Lines below that hold the word "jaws" must be copied in full.
□ □ □
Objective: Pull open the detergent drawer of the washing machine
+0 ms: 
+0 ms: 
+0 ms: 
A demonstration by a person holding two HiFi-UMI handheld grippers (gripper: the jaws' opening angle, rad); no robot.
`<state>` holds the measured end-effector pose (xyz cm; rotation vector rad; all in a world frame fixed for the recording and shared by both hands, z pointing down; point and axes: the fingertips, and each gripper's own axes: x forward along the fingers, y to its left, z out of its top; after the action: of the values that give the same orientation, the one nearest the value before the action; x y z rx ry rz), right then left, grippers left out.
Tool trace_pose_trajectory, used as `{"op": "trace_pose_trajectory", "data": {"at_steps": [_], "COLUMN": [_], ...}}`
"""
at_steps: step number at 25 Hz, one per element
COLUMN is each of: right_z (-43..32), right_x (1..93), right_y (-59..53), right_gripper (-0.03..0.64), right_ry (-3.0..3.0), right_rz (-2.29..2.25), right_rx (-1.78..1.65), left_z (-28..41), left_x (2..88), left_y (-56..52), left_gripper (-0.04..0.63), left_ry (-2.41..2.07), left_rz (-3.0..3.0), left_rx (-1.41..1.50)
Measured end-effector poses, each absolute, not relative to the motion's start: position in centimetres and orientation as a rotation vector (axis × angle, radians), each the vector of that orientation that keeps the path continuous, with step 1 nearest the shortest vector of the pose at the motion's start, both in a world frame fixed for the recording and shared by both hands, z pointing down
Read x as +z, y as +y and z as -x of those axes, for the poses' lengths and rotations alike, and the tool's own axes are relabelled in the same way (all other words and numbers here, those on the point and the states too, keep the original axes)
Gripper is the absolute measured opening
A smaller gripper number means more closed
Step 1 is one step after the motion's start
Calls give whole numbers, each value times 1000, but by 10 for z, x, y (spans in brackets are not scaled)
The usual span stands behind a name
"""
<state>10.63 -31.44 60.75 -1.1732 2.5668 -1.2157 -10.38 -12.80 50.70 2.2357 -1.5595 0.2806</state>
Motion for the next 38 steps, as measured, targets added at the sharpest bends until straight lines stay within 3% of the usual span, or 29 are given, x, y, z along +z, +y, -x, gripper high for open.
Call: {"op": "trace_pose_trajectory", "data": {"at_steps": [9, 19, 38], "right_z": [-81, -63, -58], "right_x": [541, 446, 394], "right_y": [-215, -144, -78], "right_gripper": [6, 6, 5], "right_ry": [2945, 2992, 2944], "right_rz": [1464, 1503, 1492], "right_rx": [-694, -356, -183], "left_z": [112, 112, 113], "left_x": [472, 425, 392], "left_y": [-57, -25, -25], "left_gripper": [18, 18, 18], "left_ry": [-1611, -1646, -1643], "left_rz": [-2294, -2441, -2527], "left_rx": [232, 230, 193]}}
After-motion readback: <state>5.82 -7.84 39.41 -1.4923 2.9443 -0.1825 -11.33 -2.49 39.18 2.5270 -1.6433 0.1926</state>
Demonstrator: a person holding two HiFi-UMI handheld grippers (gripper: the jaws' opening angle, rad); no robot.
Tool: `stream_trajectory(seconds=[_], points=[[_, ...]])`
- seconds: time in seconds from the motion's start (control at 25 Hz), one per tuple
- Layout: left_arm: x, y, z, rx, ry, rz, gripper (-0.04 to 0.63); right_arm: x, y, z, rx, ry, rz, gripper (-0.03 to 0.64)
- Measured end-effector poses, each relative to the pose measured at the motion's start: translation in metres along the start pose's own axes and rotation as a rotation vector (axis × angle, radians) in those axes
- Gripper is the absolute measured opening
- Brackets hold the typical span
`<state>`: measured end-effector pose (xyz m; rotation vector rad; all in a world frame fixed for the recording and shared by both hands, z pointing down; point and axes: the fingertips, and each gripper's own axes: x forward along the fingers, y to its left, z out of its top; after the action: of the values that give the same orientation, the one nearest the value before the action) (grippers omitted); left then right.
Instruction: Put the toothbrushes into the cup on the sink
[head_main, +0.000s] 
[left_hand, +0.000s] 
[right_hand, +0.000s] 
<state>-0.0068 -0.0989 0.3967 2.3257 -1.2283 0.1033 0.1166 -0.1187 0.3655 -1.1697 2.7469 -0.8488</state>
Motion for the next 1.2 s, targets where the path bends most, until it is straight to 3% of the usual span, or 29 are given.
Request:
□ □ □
Task result:
A demonstration by a person holding two HiFi-UMI handheld grippers (gripper: the jaws' opening angle, rad); no robot.
Demonstrator: a person holding two HiFi-UMI handheld grippers (gripper: the jaws' opening angle, rad); no robot.

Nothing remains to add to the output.